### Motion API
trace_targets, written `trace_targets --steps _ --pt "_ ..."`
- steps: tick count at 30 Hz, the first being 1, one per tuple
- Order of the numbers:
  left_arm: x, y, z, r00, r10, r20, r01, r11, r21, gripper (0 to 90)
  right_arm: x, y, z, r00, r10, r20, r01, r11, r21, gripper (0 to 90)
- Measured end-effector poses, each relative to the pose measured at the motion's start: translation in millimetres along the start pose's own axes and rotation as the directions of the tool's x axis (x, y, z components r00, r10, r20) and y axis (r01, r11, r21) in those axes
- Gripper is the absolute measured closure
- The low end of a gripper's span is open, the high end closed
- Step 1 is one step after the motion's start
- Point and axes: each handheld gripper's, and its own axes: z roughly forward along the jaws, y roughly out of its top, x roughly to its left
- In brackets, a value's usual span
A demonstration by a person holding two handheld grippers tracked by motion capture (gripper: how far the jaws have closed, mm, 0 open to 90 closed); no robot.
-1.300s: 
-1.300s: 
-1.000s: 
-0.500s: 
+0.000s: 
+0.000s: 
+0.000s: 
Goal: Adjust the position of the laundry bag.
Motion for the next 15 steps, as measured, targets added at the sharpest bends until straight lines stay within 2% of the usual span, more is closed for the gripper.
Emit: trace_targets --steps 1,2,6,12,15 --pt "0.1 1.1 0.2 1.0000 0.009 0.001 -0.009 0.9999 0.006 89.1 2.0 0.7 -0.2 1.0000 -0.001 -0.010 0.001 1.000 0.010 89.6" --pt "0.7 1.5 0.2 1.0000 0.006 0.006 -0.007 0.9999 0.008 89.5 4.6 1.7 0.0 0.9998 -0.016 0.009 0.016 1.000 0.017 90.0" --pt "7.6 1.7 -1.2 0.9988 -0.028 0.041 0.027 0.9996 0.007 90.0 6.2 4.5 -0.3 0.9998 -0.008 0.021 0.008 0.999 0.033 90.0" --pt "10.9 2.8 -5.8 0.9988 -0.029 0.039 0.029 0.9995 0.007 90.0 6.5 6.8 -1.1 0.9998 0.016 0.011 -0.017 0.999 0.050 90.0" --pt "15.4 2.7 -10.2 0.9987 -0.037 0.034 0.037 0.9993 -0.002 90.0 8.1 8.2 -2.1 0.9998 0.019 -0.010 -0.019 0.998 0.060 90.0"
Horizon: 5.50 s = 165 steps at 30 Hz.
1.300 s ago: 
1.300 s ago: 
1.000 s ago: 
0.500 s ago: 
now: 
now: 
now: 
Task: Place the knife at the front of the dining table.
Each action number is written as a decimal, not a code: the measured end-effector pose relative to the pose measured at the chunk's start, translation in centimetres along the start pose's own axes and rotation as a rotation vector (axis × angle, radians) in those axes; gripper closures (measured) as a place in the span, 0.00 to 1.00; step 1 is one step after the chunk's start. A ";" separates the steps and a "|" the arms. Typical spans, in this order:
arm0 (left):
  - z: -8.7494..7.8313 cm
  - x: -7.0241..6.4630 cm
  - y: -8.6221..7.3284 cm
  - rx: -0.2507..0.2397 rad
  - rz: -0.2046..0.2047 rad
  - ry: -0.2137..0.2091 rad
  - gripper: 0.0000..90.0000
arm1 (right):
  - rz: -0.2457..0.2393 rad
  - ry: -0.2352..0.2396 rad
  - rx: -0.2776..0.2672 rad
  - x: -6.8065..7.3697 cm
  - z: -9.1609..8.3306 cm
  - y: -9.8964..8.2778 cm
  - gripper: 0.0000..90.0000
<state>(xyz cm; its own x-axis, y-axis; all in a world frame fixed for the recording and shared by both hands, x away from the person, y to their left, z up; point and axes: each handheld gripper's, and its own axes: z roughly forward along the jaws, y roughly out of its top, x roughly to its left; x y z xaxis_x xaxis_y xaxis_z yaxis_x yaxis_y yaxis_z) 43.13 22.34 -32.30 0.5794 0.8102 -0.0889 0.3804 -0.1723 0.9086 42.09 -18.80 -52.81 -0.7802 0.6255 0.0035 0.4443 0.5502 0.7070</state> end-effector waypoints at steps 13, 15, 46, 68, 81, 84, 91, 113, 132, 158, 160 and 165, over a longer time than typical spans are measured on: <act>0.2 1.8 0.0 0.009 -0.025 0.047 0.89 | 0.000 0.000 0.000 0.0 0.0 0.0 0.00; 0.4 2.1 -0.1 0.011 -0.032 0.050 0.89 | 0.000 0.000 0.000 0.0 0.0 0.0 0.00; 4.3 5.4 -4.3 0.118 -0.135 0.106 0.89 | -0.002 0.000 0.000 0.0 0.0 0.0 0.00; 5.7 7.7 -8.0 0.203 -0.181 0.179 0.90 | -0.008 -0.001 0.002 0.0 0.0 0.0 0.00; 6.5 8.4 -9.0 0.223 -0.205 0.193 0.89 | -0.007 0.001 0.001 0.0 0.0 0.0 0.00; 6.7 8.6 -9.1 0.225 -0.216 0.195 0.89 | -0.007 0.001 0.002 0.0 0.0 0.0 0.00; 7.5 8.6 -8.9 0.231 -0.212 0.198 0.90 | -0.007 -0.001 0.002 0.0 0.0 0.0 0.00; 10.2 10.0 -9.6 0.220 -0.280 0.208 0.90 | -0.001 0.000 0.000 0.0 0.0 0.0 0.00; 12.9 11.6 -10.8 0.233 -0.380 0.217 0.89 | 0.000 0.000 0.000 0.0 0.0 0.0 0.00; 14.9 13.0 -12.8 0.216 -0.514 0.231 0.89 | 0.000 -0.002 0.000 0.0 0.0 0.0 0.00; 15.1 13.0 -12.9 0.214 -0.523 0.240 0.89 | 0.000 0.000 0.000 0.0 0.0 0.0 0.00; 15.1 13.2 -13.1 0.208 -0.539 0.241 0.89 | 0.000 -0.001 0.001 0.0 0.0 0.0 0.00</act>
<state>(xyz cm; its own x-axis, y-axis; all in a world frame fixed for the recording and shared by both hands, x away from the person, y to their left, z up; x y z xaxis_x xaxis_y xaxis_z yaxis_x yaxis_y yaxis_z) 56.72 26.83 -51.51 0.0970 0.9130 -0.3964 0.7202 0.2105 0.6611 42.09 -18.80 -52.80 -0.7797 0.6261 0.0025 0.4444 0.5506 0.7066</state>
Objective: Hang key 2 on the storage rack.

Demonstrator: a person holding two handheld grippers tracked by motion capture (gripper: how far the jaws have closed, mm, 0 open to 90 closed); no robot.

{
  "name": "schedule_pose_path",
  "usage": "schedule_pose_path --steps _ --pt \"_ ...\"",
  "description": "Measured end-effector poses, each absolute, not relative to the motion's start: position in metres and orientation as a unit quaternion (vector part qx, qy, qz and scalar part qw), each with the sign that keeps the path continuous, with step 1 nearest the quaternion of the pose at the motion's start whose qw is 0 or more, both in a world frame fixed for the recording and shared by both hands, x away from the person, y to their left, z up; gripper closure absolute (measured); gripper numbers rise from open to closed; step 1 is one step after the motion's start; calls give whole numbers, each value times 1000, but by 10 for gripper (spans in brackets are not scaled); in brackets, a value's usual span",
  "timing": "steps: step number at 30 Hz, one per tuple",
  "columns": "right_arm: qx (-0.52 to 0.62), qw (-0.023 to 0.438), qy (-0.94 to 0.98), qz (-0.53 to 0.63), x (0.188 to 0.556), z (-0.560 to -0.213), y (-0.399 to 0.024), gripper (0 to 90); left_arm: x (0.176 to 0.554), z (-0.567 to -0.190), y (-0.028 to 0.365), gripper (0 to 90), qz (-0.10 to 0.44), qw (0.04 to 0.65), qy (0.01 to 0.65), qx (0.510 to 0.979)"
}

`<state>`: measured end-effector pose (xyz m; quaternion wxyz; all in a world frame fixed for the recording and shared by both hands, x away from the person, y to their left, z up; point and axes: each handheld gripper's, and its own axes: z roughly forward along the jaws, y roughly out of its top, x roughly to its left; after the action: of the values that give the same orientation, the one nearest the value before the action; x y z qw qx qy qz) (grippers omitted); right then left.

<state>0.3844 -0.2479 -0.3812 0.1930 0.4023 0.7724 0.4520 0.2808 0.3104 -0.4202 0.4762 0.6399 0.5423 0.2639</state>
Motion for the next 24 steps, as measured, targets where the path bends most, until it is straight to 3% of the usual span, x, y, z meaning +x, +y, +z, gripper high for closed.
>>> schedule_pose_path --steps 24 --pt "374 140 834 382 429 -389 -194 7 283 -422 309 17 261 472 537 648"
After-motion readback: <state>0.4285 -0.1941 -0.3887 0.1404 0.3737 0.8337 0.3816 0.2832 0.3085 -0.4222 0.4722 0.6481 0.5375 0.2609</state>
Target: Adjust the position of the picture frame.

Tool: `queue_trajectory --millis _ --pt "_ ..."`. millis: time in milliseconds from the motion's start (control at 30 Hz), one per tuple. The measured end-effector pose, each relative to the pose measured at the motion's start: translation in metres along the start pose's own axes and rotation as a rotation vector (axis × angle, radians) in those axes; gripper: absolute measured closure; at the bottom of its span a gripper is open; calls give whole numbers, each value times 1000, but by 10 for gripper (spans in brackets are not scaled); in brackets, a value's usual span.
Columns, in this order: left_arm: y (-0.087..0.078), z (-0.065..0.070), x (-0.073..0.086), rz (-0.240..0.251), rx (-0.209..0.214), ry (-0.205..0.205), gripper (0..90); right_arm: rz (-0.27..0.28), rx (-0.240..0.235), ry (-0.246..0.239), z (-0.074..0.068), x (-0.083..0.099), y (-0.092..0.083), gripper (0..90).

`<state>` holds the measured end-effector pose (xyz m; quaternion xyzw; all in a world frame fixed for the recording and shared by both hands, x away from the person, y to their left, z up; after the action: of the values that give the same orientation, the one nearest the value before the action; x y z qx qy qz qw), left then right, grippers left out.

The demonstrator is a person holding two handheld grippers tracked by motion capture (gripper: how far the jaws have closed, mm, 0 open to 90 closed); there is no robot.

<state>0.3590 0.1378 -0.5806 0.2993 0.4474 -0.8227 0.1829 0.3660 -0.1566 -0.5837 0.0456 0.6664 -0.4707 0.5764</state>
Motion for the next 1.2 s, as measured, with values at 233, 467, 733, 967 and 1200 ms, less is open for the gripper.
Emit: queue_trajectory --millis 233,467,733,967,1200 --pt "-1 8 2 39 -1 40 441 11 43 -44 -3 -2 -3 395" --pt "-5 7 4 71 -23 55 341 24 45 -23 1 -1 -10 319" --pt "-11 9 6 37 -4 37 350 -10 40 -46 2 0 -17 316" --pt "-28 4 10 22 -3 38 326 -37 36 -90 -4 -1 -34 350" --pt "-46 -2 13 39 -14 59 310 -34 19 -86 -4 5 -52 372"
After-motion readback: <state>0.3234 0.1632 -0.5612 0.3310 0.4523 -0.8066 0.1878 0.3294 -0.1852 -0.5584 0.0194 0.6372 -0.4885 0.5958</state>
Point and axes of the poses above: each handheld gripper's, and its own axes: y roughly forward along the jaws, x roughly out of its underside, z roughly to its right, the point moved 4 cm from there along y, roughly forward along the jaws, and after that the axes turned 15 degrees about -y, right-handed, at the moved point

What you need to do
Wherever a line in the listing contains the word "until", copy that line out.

Final answer
Motion for the next 15 steps, as measured, targets added at the sharpest bends until straight lines stay within 2% of the usual span, more is closed for the gripper.
Motion for the next 24 steps, as measured, targets where the path bends most, until it is straight to 3% of the usual span, x, y, z meaning +x, +y, +z, gripper high for closed.

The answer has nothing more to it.